Porbandar – Delhi Sarai Rohilla Superfast Express

Overview
- Service type: Superfast
- Locale: Gujarat, Rajasthan, Haryana & Delhi
- Current operator: Western Railway

Route
- Termini: Porbandar (PBR) Delhi Sarai Rohilla (DEE)
- Stops: 25
- Distance travelled: 1,375 km (854 mi)
- Average journey time: 23 hrs 50 mins
- Service frequency: Bi-weekly
- Train number: 20937 / 20938

On-board services
- Classes: AC First Class, AC 2 Tier, AC 3 Tier, Sleeper Class, General Unreserved
- Seating arrangements: No
- Sleeping arrangements: Yes
- Catering facilities: Pantry Car, On-board catering, E-catering
- Observation facilities: Large windows
- Baggage facilities: No
- Other facilities: Below the seats

Technical
- Rolling stock: LHB coach
- Track gauge: 1,676 mm (5 ft 6 in)
- Operating speed: 58 km/h (36 mph) average including halts.

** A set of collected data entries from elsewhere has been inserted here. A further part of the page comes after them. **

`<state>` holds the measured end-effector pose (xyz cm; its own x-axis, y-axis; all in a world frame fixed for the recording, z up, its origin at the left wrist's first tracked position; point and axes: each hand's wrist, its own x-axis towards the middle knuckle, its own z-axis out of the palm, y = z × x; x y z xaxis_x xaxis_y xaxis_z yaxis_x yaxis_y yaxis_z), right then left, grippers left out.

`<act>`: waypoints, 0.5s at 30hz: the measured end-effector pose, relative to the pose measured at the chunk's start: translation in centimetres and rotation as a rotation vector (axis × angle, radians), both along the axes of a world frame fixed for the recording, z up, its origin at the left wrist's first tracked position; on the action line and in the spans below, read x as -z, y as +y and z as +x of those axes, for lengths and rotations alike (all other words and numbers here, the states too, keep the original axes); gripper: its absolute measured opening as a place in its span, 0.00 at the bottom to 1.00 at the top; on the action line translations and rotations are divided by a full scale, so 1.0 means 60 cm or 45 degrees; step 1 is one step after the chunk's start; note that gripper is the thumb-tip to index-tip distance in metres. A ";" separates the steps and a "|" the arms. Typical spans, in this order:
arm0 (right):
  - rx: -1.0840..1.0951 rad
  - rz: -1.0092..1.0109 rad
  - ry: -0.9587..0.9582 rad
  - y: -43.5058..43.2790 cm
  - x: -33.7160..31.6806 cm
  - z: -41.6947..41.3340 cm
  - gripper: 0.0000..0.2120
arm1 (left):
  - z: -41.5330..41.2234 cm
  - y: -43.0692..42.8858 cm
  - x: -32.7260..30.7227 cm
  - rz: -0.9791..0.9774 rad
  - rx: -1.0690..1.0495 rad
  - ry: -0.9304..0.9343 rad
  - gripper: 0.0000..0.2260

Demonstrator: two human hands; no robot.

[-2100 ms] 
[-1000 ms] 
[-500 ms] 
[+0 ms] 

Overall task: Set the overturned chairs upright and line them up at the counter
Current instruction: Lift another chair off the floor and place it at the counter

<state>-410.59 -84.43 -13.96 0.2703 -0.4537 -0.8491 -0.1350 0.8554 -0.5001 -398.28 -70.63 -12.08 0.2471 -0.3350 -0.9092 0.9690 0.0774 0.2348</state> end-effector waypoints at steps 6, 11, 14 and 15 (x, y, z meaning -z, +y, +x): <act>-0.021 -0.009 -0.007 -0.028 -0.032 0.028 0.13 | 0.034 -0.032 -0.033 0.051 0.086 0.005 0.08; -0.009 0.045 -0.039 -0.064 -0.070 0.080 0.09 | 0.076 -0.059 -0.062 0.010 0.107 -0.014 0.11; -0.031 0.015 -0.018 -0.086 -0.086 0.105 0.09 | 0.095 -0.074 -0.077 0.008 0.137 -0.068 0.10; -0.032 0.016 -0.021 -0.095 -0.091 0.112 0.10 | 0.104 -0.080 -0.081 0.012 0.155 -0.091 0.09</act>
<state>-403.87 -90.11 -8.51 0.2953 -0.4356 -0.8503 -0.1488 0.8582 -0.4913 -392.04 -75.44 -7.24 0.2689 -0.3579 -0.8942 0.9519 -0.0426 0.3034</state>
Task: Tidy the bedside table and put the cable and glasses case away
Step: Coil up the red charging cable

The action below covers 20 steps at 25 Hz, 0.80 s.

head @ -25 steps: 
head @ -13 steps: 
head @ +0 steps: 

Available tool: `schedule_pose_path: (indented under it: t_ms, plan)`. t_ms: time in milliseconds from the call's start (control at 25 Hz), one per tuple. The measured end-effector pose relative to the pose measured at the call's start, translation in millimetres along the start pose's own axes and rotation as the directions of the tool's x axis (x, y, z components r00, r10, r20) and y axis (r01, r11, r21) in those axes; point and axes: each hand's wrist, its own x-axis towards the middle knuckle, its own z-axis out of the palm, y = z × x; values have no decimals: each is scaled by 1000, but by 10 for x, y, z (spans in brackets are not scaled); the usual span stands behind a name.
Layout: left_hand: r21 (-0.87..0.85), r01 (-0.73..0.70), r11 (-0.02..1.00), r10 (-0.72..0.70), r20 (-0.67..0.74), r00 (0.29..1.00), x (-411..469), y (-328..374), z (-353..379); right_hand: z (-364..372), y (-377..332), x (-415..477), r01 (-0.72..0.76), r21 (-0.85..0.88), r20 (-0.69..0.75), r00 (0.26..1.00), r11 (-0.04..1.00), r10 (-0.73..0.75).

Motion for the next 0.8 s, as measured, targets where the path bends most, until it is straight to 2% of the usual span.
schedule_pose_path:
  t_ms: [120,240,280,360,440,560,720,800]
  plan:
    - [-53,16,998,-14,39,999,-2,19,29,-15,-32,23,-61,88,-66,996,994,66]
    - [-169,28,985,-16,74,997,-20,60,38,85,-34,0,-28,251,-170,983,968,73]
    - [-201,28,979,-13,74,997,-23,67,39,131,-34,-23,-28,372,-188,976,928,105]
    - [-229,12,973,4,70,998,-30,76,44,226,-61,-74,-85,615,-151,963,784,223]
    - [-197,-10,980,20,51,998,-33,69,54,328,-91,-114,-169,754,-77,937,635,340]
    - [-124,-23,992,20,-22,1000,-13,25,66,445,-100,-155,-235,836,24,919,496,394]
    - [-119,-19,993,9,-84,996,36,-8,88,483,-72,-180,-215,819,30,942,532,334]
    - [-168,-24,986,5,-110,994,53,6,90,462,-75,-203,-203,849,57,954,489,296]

= Porbandar–Delhi Sarai Rohilla Superfast Express =

Train in India

The 20937 / 20938 Porbandar–Delhi Sarai Rohilla Superfast Express is a Superfast train belonging to the Western Railway zone that runs between Porbandar of Delhi Sarai Rohilla in India.

==Coach composition==

The train has Modern LHB rakes with max speed of 110 km/h. The train consists of 22 coaches :

- 1 First AC Coach
- 2 AC II Tier
- 6 AC III Tier
- 6 Sleeper coaches
- 1 Pantry car
- 4 General Unreserved
- 1 Seating cum Luggage Rake
- 1 EOG Car

== Service==

19263/Porbandar–Delhi Sarai Rohilla Superfast Express has an average speed of 58 km/h and covers 1373 km in 23 hrs 55 mins.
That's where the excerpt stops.